In 1972, Cohen met Boyer, whose lab was studying enzymes that cut plasmid DNA molecules more reproducibly than mechanical shearing. The cutting of DNA by one of these enzymes, called EcoRI, is site-specific and the DNA ends it generates can be glued together. They began a collaboration to construct and clone plasmids containing novel combinations of DNA fragments. Their first paper describing how new plasmids can be generated by joining together fragments derived from separate DNA molecules, “Construction of biologically functional bacterial plasmids in vitro” was published in 1973. In 1974, the Cohen lab reported that plasmid constructs containing DNA fragments from different bacterial species could also be combined and cloned, and that genes carried by such fragments could be expressed functionally in a foreign host. The same year, Stan’s paper with Boyer and others, “Replication and transcription of eukaryotic DNA in Escherichia coli” demonstrated that genes carried by even DNA from animal species could be isolated by cloning them in bacteria. Important from Stan’s perspective is that the use of DNA cloning methods could produce important insights about the workings of genes and cells in health and disease.

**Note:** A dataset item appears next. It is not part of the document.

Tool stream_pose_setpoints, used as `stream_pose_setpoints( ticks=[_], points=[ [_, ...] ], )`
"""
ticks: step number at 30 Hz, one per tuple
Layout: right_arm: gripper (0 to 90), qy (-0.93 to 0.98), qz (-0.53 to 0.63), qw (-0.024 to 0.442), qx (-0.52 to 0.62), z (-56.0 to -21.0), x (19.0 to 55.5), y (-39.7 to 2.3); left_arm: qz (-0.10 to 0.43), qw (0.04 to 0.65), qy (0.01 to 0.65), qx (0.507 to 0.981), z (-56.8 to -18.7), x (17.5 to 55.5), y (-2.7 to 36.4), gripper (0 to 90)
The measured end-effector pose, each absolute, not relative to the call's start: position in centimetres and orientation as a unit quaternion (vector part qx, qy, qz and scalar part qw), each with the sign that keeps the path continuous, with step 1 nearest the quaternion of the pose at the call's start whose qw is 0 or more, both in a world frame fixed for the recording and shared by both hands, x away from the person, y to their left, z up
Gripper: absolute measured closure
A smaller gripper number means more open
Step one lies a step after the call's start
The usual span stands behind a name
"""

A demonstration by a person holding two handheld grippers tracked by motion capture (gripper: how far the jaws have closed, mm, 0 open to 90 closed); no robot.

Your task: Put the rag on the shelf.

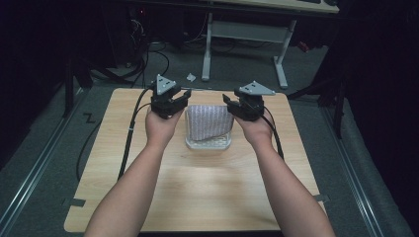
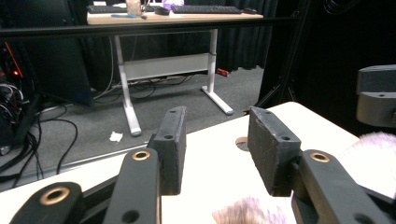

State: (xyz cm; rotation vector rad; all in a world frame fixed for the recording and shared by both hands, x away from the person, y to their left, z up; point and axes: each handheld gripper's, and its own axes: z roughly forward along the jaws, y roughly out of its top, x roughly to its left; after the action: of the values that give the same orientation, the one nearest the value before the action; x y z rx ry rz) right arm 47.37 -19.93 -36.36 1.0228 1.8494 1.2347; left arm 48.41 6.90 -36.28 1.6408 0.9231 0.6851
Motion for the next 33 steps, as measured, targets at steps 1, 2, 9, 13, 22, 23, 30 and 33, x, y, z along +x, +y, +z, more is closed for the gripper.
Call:
stream_pose_setpoints(
  ticks=[1, 2, 9, 13, 22, 23, 30, 33],
  points=[
    [50.8, 0.710, 0.474, 0.343, 0.393, -36.5, 46.9, -20.2, 0.289, 0.539, 0.386, 0.690, -36.4, 48.0, 7.2, 57.5],
    [50.0, 0.709, 0.475, 0.344, 0.392, -36.7, 46.5, -20.6, 0.291, 0.539, 0.383, 0.692, -36.7, 47.6, 7.5, 57.1],
    [47.4, 0.698, 0.485, 0.342, 0.400, -37.8, 43.8, -22.9, 0.287, 0.530, 0.381, 0.701, -38.5, 45.2, 9.5, 55.8],
    [45.8, 0.703, 0.475, 0.349, 0.398, -38.9, 42.1, -23.7, 0.288, 0.528, 0.379, 0.703, -39.6, 43.6, 10.7, 54.9],
    [44.5, 0.731, 0.451, 0.338, 0.385, -42.9, 38.6, -24.8, 0.260, 0.509, 0.379, 0.728, -43.2, 40.4, 11.7, 52.3],
    [44.5, 0.735, 0.447, 0.338, 0.381, -43.4, 38.2, -24.9, 0.257, 0.507, 0.378, 0.730, -43.6, 40.0, 11.7, 52.3],
    [43.4, 0.751, 0.429, 0.306, 0.398, -47.8, 35.8, -25.9, 0.215, 0.482, 0.385, 0.758, -47.5, 38.1, 11.5, 51.4],
    [42.7, 0.753, 0.426, 0.290, 0.410, -49.6, 34.6, -26.5, 0.193, 0.457, 0.385, 0.778, -49.5, 37.1, 11.5, 50.1]
  ],
)
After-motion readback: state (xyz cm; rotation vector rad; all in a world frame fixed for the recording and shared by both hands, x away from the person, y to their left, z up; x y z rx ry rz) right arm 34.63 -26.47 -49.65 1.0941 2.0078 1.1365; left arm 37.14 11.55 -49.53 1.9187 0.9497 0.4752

The DNA cloning approaches that Cohen and Boyer invented, which have become known as recombinant DNA technology, were patented by Stanford and UCSF in 1980, leading to what has become known as the biotechnology industry. Before its expiration in 1997 their seminal patent had 461 licensees, the most for any of the more than 30 patents that have resulted from work in the Cohen lab.

Subsequent scientific contributions made by Stan’s lab over multiple decades have extended to the areas of artificial intelligence in medicine, RNA decay, microvesicles, and host-oriented therapeutics. Most recently, his lab has focused on the biological role of nucleotide repeat sequences. His current research interests are indicated elsewhere on this website.

Stan has served on corporate boards and community service organizations. His lab has mentored almost 200 young scientists from around the world who have continued to contribute to medical science in academia, industry, and community service activities.

Cohen has received the Albert Lasker Basic Medical Research Award, the Wolf Foundation Prize, the Shaw Prize, the National Medal of Science, and the National Medal of Technology, and has been elected to the National Academies of Science and of Medicine and to the National Inventors’ Hall of Fame, among many other honors.